__Activity__
Every line of the data should be written out exactly, with the pictures left out.

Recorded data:

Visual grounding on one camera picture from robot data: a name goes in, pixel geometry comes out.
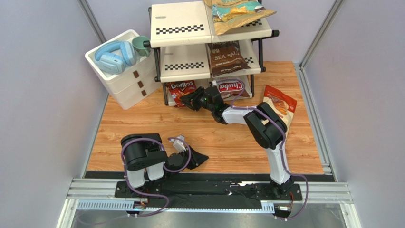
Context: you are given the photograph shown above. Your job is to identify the cream three-tier shelf rack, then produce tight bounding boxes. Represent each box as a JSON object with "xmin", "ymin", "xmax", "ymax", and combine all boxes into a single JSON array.
[{"xmin": 145, "ymin": 1, "xmax": 280, "ymax": 106}]

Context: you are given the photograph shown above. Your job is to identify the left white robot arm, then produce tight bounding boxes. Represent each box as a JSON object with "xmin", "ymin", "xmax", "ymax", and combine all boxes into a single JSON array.
[{"xmin": 121, "ymin": 133, "xmax": 209, "ymax": 189}]

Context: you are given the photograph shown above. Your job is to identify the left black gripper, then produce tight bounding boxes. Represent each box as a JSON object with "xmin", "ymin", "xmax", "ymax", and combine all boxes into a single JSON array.
[{"xmin": 167, "ymin": 145, "xmax": 210, "ymax": 178}]

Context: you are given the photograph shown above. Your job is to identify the tan teal chips bag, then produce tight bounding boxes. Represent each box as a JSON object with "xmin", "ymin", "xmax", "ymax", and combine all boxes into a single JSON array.
[{"xmin": 204, "ymin": 0, "xmax": 277, "ymax": 35}]

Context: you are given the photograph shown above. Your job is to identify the Chuba cassava chips bag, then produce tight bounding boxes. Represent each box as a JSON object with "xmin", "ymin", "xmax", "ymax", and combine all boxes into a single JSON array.
[{"xmin": 217, "ymin": 77, "xmax": 250, "ymax": 99}]

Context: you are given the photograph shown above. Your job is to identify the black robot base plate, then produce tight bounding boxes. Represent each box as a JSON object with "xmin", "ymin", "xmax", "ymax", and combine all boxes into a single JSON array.
[{"xmin": 114, "ymin": 173, "xmax": 306, "ymax": 209}]

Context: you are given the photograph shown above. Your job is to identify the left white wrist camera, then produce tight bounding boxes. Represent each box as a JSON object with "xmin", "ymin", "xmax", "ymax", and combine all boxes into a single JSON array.
[{"xmin": 169, "ymin": 135, "xmax": 186, "ymax": 152}]

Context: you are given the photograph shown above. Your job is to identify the cream red cassava chips bag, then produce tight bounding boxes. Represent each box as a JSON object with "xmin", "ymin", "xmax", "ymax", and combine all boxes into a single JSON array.
[{"xmin": 263, "ymin": 85, "xmax": 297, "ymax": 135}]

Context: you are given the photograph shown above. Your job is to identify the white stacked drawer unit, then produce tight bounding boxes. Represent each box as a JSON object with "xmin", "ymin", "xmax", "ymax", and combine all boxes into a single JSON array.
[{"xmin": 85, "ymin": 47, "xmax": 161, "ymax": 110}]

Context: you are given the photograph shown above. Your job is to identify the green ceramic cup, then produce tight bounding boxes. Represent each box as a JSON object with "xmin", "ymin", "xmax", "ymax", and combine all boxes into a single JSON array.
[{"xmin": 131, "ymin": 36, "xmax": 150, "ymax": 57}]

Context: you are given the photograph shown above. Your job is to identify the brown Kettle sea salt bag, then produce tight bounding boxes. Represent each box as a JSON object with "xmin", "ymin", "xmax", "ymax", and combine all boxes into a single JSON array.
[{"xmin": 208, "ymin": 41, "xmax": 250, "ymax": 77}]

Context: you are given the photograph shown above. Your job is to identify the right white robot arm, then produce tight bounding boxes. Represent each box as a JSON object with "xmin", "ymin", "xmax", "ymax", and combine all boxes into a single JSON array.
[{"xmin": 179, "ymin": 86, "xmax": 293, "ymax": 194}]

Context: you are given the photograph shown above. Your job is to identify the red Doritos bag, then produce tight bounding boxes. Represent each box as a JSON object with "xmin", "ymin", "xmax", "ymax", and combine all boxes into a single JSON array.
[{"xmin": 166, "ymin": 80, "xmax": 196, "ymax": 108}]

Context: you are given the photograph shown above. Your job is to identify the light blue headphones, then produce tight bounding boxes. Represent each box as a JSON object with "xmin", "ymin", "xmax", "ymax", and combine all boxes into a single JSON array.
[{"xmin": 94, "ymin": 41, "xmax": 137, "ymax": 75}]

__Exercise response__
Visual grounding on one camera picture from robot data: a name goes in, pixel geometry comes out.
Context: you are given the photograph shown above. Your job is to identify the cream three-tier shelf rack, then produce tight bounding boxes. Represent each box as a JSON object with "xmin", "ymin", "xmax", "ymax", and combine all boxes into a single JSON array.
[{"xmin": 145, "ymin": 1, "xmax": 280, "ymax": 106}]

Context: you are given the photograph shown above. Your job is to identify the left white robot arm, then produce tight bounding boxes. Represent each box as a JSON object with "xmin", "ymin", "xmax", "ymax", and combine all boxes into a single JSON array.
[{"xmin": 121, "ymin": 133, "xmax": 209, "ymax": 189}]

Context: you are given the photograph shown above. Your job is to identify the left black gripper, then produce tight bounding boxes. Represent each box as a JSON object with "xmin", "ymin", "xmax", "ymax", and combine all boxes into a single JSON array.
[{"xmin": 167, "ymin": 145, "xmax": 210, "ymax": 178}]

Context: you are given the photograph shown above. Your job is to identify the tan teal chips bag, then produce tight bounding boxes. Represent each box as a JSON object with "xmin", "ymin", "xmax", "ymax", and combine all boxes into a single JSON array.
[{"xmin": 204, "ymin": 0, "xmax": 277, "ymax": 35}]

Context: you are given the photograph shown above. Your job is to identify the Chuba cassava chips bag, then produce tight bounding boxes. Represent each box as a JSON object with "xmin", "ymin", "xmax", "ymax", and combine all boxes into a single JSON array.
[{"xmin": 217, "ymin": 77, "xmax": 250, "ymax": 99}]

Context: you are given the photograph shown above. Your job is to identify the black robot base plate, then produce tight bounding boxes. Represent each box as a JSON object with "xmin", "ymin", "xmax", "ymax", and combine all boxes into a single JSON array.
[{"xmin": 114, "ymin": 173, "xmax": 306, "ymax": 209}]

Context: you are given the photograph shown above. Your job is to identify the left white wrist camera, then produce tight bounding boxes. Represent each box as a JSON object with "xmin", "ymin", "xmax", "ymax", and combine all boxes into a single JSON array.
[{"xmin": 169, "ymin": 135, "xmax": 186, "ymax": 152}]

Context: you are given the photograph shown above. Your job is to identify the cream red cassava chips bag, then produce tight bounding boxes. Represent each box as a JSON object with "xmin", "ymin", "xmax", "ymax", and combine all boxes into a single JSON array.
[{"xmin": 263, "ymin": 85, "xmax": 297, "ymax": 135}]

Context: you are given the photograph shown above. Your job is to identify the white stacked drawer unit, then produce tight bounding boxes. Represent each box as a JSON object with "xmin", "ymin", "xmax", "ymax", and combine all boxes into a single JSON array.
[{"xmin": 85, "ymin": 47, "xmax": 161, "ymax": 110}]

Context: you are given the photograph shown above. Your job is to identify the green ceramic cup, then produce tight bounding boxes. Represent each box as a JSON object with "xmin", "ymin", "xmax", "ymax", and combine all boxes into a single JSON array.
[{"xmin": 131, "ymin": 36, "xmax": 150, "ymax": 57}]

Context: you are given the photograph shown above. Your job is to identify the brown Kettle sea salt bag, then produce tight bounding boxes. Represent each box as a JSON object with "xmin", "ymin", "xmax", "ymax", and combine all boxes into a single JSON array.
[{"xmin": 208, "ymin": 41, "xmax": 250, "ymax": 77}]

Context: you are given the photograph shown above. Your job is to identify the right white robot arm, then produce tight bounding boxes. Represent each box as a JSON object with "xmin", "ymin", "xmax", "ymax", and combine all boxes into a single JSON array.
[{"xmin": 179, "ymin": 86, "xmax": 293, "ymax": 194}]

Context: you are given the photograph shown above. Your job is to identify the red Doritos bag, then produce tight bounding boxes. Represent each box as a JSON object with "xmin", "ymin", "xmax", "ymax", and combine all boxes into a single JSON array.
[{"xmin": 166, "ymin": 80, "xmax": 196, "ymax": 108}]

Context: you are given the photograph shown above. Your job is to identify the light blue headphones, then produce tight bounding boxes. Represent each box as a JSON object with "xmin", "ymin", "xmax", "ymax", and combine all boxes into a single JSON array.
[{"xmin": 94, "ymin": 41, "xmax": 137, "ymax": 75}]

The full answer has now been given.